How to get shredded in 16 weeks: The nutrition, workouts and supplementation

We take a look at the best approach to getting into the shape of your life, including the workouts, nutrition and supplements to help

Get shredded
How to get shredded in weeks Photo: Adobe Stock

The same thing happens every year, around the beginning of Autumn you realise that the nights are drawing in and the weather is becoming colder (unless you happen to live in a tropical paradise). Winter is coming and with it comes the inevitable weight gain.

“Not this year” you declare, vowing to avoid the usual fat traps (Christmas, Thanksgiving, sitting on the couch for entire weekends watching Netflix).

Then the inevitable happens and you wake up one winter morning and realise you’ve gained weight, spring is just around the corner, and after that it’s just a short time until summer.

The season where you are statistically most likely to at one point be shirtless.

This presents you with a problem, you have around 16 weeks to get absolutely ripped. What do you do? Well, the aim of this article is to give you everything that you need to get shredded in 16 weeks or less.

We will take a look at training, nutrition, and other factors including supplements, sleep, and recovery.

Why is Being Shredded Important?

Being shredded is not important in the way that being healthy is, but it is a priority for a lot of men (and an increasing number of women).

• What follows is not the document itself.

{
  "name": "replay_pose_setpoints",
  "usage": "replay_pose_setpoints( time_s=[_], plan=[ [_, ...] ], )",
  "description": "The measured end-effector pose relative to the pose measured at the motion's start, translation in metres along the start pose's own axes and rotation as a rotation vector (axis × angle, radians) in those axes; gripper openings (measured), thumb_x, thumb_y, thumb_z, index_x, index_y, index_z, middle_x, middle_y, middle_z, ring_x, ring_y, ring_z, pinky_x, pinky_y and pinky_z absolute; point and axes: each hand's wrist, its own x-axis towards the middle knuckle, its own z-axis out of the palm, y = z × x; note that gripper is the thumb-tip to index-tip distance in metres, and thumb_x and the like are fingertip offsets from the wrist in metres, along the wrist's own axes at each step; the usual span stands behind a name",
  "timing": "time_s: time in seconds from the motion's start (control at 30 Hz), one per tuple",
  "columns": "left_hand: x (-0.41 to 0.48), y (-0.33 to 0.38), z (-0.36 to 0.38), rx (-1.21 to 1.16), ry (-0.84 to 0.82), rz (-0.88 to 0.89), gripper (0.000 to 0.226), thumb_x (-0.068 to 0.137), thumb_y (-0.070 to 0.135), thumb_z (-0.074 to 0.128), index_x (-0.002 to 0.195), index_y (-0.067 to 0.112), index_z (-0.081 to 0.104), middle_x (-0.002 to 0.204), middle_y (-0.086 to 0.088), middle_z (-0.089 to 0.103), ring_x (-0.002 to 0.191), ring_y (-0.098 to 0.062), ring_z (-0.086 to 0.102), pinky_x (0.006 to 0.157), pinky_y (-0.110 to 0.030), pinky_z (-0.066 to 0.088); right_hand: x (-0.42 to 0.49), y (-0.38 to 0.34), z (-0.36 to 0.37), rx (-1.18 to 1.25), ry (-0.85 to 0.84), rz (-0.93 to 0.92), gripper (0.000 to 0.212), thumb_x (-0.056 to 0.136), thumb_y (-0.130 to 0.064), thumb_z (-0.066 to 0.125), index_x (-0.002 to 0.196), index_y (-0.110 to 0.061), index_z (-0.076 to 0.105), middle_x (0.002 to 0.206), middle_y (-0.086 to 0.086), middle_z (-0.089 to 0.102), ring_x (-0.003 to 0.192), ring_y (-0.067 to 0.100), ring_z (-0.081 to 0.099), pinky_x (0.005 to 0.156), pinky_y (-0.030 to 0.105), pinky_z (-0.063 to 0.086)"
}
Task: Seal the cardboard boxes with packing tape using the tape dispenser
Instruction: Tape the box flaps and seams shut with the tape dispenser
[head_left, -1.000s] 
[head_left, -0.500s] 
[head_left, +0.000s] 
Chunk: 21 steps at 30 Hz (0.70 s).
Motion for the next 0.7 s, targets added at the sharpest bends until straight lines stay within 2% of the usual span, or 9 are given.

You don’t want to be shredded all year round, but for example peaking just in time for summer is a really good idea.

Having a very low body fat percentage will improve your appearance massively, and to get there you will learn a lot about nutrition and training.

Every man should have at least one point in their life when their physique is perfect, most won’t but the journey itself is what matters.

The Nutrition For Getting Shredded In 16 Weeks

You’re probably waiting for us to get to the training plan, because that’s the most important part right?

Well yes and no, it is true that without an effective training plan your results will be substandard, but without proper nutrition you won’t even be able to lose weight properly.

Dieting for fat loss is a simple process that can be very difficult to manage.

It’s simple because to lose weight all you need to do is consume less calories than you expend, creating a deficit. It’s difficult because eating less food than you are expending is not enjoyable.

Your metabolism slows down slightly, giving you less energy than you had before.

Your testosterone levels will drop after a prolonged diet, your sleep will be affected, and your training will suffer.


It takes a certain kind of mentality to survive all of this and stay motivated, it also takes decent planning. The first thing that you need to do is determine your calorie expenditure each day.

You don’t need exact results, but a general idea. There are lots of online calculators that can give you an excellent estimate of your daily calories.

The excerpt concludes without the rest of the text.